We have all been there. You have worked hard on the slides and practised out loud, so this presentation should be straightforward. However, you are naturally a little bit nervous, and as your talk progresses, you start to become aware that you are introducing the dreaded fillers, “Um,” “Ah,” and “You Know,” as you try to figure out what to say next. Your confidence drops, and your presentation doesn’t quite flow as planned.

What are Fillers?

Fillers are the little words we use when the speed of our thoughts exceeds the speed of our speech. We speak 140 – 150 words per minute, yet our brain thinks 4 to 5 times faster than that. We resort to fillers to close the gap. They give us a moment to collect our thoughts. Harvard Business Review research suggests that the optimum frequency for using a filler is once per minute, but the average speaker uses a filler every 12 seconds.

What happens when we overuse fillers?

When we overuse fillers, our message's effectiveness diminishes. Our audience finds them a distraction. Have you ever watched a TV news interview where they stopped someone on the street for their top-of-mind views on a particular topic? It is particularly noticeable when someone speaks unprepared. Their response is generally littered with “Ums,” “You know what I mean?” It is very distracting.

While fillers are acceptable in a conversation, we notice them when presenting to an audience. They become a distraction. Worse, we may assume that the speaker is nervous and maybe they don’t quite know their stuff.

How can we eliminate fillers?

While vocal fillers can be a nuisance, they are not insurmountable obstacles to effective communication.

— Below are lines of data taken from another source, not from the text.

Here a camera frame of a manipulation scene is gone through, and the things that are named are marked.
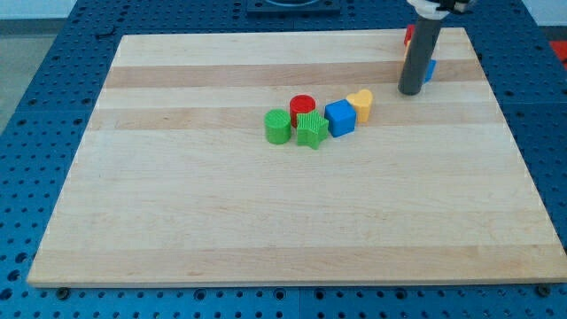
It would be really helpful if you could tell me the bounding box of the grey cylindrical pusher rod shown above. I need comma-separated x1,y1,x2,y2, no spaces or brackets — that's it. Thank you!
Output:
398,16,442,96

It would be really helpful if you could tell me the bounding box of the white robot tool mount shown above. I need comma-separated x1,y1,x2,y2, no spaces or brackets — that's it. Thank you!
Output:
407,0,477,19

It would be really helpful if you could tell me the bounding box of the blue cube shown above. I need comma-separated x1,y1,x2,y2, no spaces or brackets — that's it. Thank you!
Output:
324,99,357,137

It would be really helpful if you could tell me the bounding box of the wooden board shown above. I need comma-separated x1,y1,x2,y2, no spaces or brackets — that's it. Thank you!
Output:
27,27,566,288

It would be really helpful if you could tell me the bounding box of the red block behind rod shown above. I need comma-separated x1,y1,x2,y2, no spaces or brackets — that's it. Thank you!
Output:
404,24,416,46

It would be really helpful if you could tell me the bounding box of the blue block behind rod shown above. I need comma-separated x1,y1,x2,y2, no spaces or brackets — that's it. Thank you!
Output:
423,58,437,84

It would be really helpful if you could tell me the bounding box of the yellow heart block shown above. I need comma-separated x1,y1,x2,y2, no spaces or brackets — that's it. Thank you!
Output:
346,89,373,123

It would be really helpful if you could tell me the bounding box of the red cylinder block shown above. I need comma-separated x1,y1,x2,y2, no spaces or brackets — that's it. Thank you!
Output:
289,95,316,128

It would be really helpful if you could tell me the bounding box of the green star block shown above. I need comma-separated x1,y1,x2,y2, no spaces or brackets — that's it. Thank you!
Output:
296,110,329,150

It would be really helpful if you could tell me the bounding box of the green cylinder block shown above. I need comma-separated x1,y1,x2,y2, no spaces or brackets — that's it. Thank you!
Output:
264,109,291,144

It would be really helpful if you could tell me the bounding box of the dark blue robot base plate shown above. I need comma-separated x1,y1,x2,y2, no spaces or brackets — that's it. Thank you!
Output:
245,0,341,17

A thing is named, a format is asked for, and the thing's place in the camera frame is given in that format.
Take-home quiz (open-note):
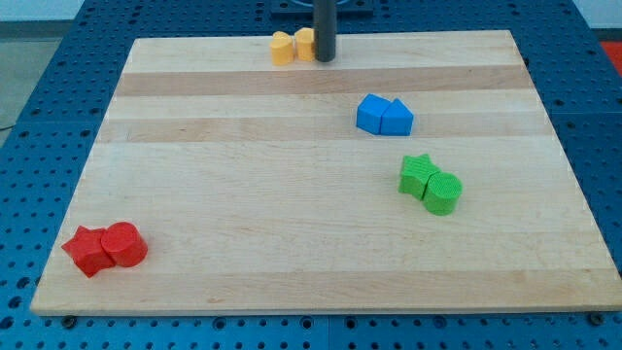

You can minimise their impact and improve your speaking confidence by incorporating a few strategies into your speaking practice.

1. Embrace the Power of Pauses:

Pauses are not only natural but are powerful when delivering a presentation. We speak relatively quickly in this part of the world. We fill even the briefest of silences with a filler. Observe a great speaker like President Obama and how he uses pauses of 2 or 3 seconds to significant effect. Good presenters use strategic pauses to emphasise key points or create a moment of silence to allow the audience to absorb a critical point. Pauses also will enable the speaker to collect their thoughts and consider what is coming next. It reduces the urge to fill the silence with vocal fillers.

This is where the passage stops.